-- WORK TASK --
Pull each line with the string "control" from the entries.

--- START ---

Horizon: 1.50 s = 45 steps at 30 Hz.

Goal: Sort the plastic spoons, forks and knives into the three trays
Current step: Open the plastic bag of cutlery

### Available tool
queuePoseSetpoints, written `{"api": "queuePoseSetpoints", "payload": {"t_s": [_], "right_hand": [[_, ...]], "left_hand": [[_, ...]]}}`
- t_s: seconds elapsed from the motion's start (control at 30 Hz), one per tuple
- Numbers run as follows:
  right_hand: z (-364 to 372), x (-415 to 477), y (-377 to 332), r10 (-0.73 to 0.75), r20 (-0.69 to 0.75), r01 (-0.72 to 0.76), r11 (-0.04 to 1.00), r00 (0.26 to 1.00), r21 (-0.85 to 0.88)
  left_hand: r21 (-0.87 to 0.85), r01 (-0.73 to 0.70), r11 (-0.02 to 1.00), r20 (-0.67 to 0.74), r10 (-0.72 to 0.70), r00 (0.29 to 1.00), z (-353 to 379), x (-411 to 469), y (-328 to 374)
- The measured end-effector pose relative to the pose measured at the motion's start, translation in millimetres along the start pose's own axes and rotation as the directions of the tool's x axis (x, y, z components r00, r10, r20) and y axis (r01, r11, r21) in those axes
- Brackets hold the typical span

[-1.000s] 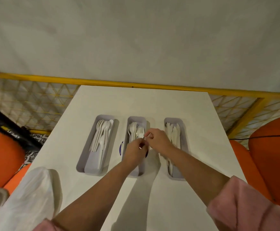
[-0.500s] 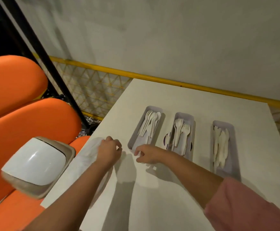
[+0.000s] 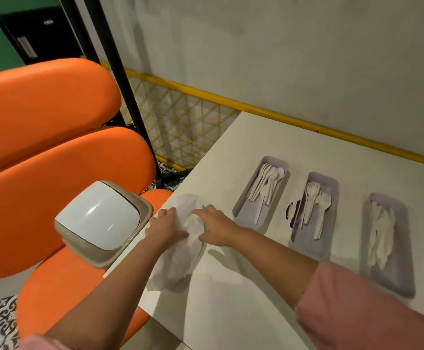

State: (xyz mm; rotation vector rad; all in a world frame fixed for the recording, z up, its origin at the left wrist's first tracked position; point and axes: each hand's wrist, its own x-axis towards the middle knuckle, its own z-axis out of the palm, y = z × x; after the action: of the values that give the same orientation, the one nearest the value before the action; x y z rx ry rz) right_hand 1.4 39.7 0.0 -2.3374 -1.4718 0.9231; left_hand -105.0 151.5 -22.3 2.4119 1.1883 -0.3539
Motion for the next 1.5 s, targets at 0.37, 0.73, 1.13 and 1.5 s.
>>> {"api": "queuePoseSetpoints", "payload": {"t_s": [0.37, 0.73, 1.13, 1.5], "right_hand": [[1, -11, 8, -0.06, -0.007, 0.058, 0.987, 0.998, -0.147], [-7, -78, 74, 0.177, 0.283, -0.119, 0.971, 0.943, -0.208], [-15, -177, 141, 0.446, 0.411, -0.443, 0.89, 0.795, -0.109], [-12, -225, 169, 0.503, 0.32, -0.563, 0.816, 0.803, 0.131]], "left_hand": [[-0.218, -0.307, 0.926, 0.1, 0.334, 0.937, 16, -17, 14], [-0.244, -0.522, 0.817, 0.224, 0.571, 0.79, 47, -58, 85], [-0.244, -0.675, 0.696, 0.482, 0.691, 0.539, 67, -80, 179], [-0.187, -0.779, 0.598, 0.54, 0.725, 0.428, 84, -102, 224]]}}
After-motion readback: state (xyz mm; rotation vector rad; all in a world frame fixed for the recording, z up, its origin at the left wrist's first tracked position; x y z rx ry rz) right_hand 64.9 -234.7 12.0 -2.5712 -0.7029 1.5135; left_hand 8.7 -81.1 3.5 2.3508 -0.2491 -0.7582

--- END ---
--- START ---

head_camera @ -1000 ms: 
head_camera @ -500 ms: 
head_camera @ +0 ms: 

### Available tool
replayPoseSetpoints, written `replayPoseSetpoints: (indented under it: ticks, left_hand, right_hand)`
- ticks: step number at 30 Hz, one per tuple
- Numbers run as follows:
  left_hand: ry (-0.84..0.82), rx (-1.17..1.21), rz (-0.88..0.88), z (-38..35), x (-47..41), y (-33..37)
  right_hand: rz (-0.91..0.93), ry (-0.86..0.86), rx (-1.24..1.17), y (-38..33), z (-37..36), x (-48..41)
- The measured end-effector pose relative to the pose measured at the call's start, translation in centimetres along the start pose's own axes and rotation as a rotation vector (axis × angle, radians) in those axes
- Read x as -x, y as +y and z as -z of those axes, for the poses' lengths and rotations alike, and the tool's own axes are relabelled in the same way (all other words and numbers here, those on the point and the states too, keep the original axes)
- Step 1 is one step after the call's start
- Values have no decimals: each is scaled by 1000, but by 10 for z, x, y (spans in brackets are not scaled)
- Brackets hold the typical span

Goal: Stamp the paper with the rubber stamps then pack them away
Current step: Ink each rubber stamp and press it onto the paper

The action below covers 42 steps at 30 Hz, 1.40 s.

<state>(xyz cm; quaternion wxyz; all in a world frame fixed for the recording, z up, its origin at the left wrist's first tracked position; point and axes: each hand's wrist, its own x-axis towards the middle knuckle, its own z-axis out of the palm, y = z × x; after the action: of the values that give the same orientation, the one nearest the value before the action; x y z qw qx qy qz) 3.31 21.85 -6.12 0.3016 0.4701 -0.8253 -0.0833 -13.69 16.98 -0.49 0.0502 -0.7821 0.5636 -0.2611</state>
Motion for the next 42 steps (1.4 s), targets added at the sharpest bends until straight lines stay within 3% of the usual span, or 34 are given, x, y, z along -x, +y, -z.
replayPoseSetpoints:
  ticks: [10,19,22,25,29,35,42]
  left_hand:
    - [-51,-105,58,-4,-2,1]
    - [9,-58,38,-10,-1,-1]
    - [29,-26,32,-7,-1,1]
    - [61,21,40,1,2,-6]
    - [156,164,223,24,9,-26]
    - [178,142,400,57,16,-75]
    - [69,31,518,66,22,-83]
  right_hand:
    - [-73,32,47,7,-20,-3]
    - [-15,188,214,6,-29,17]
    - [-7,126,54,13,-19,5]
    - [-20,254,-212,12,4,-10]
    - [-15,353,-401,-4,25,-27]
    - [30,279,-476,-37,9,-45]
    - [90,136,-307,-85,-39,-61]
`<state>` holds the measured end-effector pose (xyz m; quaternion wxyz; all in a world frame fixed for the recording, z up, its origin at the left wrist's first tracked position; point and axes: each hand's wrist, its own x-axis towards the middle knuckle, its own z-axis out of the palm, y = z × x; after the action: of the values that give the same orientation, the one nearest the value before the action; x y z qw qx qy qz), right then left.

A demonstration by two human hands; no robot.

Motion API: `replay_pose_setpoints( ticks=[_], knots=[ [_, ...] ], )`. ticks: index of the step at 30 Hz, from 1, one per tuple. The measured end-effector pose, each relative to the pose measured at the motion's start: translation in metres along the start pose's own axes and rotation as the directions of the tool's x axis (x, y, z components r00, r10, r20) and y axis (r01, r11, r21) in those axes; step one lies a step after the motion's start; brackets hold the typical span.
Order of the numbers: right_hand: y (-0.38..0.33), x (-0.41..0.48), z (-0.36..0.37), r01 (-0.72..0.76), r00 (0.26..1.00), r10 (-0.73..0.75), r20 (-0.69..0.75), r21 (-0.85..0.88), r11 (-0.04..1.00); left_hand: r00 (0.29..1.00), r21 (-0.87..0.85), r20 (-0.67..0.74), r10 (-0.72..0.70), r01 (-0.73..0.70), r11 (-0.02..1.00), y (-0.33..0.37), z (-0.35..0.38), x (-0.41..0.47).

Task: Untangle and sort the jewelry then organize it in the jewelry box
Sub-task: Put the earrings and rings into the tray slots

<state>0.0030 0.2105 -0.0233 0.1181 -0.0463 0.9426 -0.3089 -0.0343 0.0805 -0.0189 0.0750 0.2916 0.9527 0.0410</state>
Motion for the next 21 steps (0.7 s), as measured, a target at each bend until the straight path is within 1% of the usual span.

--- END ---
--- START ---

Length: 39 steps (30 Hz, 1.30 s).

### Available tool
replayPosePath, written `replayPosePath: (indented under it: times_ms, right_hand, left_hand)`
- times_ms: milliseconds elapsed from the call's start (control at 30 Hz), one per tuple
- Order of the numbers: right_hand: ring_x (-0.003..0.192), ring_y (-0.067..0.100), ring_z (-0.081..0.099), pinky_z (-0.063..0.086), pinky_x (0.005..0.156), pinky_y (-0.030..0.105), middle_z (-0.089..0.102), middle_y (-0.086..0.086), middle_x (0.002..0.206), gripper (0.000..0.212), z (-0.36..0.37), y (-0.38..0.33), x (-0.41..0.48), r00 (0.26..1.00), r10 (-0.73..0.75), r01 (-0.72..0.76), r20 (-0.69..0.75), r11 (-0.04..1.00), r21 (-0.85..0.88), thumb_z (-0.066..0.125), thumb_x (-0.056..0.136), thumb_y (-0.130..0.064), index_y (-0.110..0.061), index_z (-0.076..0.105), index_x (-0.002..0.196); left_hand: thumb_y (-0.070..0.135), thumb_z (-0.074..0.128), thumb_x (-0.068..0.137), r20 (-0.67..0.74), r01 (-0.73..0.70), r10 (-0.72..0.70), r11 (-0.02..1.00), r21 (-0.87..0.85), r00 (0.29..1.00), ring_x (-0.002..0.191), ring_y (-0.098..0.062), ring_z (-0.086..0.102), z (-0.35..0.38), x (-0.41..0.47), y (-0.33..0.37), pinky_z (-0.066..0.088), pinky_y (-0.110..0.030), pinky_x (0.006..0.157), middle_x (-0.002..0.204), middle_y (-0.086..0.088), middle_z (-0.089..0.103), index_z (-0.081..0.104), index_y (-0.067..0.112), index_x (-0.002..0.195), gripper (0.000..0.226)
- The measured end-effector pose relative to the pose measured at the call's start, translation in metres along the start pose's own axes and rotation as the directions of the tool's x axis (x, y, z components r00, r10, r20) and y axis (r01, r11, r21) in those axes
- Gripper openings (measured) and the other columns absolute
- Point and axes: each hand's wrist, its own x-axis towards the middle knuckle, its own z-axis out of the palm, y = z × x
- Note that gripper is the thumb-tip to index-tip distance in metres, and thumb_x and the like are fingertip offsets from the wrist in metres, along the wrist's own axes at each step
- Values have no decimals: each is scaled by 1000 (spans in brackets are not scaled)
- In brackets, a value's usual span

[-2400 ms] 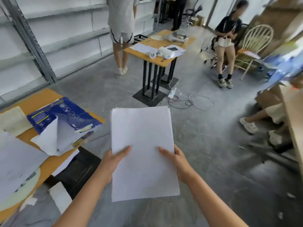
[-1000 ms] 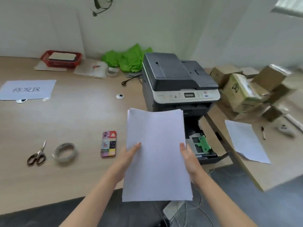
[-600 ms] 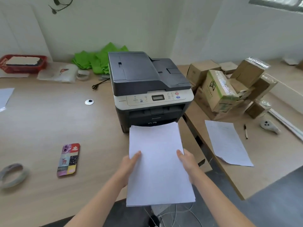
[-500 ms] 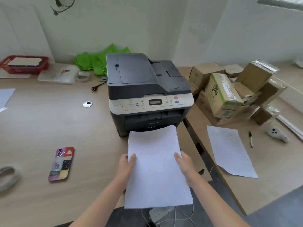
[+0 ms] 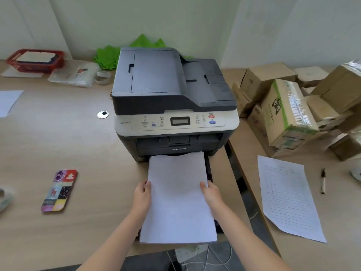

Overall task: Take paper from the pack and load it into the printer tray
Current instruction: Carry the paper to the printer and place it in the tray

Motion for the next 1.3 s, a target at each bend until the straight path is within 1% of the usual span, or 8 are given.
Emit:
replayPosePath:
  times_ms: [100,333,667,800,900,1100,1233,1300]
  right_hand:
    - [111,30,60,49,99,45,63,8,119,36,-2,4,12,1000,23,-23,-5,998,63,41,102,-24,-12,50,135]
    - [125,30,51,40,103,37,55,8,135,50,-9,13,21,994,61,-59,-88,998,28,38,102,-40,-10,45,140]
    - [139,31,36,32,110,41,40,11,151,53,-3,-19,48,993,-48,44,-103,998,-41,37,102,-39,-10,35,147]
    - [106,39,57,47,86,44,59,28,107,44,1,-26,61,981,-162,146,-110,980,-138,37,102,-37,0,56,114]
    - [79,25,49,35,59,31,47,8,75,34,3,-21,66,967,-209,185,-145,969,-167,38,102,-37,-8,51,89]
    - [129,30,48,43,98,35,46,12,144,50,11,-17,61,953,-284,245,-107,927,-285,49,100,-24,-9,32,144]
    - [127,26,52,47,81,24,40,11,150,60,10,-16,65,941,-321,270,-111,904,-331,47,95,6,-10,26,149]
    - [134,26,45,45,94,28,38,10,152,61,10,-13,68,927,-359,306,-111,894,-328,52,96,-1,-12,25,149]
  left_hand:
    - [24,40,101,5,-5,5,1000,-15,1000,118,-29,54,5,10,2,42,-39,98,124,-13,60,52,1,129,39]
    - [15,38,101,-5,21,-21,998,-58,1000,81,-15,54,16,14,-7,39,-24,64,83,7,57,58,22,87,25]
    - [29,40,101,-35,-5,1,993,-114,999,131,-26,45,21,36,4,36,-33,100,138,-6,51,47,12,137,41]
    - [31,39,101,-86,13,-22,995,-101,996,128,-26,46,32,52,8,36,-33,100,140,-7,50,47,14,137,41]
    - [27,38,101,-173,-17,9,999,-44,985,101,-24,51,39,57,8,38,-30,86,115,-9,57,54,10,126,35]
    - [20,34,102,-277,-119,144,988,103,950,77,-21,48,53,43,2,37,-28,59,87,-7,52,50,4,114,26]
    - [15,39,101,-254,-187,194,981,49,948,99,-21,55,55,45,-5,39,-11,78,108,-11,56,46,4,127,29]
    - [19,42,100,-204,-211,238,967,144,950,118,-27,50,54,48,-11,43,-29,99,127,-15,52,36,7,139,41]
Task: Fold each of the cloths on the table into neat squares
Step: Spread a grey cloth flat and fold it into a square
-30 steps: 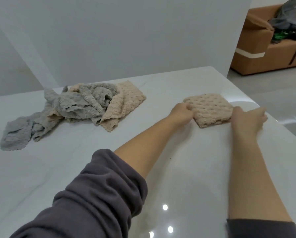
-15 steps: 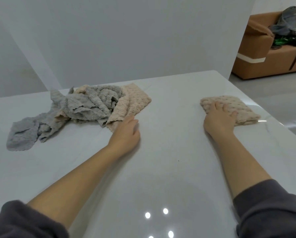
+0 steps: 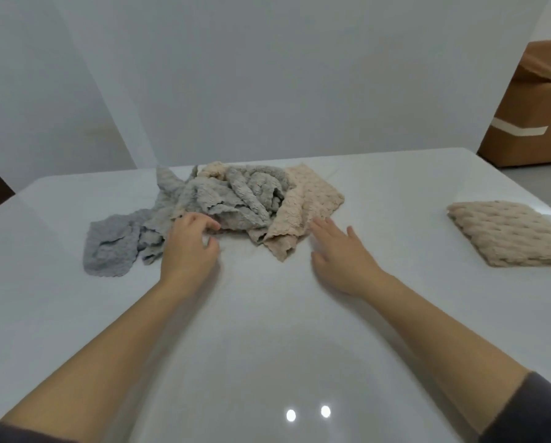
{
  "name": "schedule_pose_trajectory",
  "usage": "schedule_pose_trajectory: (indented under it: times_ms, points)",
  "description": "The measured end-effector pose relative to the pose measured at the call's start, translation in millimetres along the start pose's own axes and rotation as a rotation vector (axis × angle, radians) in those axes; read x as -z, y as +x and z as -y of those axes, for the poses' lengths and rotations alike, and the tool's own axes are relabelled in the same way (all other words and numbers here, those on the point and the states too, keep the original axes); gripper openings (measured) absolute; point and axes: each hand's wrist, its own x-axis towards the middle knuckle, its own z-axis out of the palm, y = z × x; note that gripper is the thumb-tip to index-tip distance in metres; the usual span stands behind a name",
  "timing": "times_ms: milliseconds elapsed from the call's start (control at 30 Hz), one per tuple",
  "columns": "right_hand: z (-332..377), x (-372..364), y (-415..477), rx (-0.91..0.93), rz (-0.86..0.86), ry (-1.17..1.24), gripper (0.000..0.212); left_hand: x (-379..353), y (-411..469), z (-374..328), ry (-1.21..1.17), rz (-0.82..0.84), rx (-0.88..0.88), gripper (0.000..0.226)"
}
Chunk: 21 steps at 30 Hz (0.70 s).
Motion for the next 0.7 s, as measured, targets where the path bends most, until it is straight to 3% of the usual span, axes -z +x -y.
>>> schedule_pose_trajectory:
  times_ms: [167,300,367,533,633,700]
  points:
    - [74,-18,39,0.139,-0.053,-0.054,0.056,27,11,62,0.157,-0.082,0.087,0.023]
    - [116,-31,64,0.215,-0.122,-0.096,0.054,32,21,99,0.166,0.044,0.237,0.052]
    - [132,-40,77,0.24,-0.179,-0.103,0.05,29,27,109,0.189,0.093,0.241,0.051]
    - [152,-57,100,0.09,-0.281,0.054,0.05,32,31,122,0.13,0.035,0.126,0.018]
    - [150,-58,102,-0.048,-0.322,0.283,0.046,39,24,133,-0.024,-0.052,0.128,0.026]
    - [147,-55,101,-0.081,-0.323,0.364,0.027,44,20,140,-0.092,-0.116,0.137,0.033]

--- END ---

-- RESULT OF THIS EXERCISE --
- t_s: seconds elapsed from the motion's start (control at 30 Hz), one per tuple
- times_ms: milliseconds elapsed from the call's start (control at 30 Hz), one per tuple
  "timing": "times_ms: milliseconds elapsed from the call's start (control at 30 Hz), one per tuple",

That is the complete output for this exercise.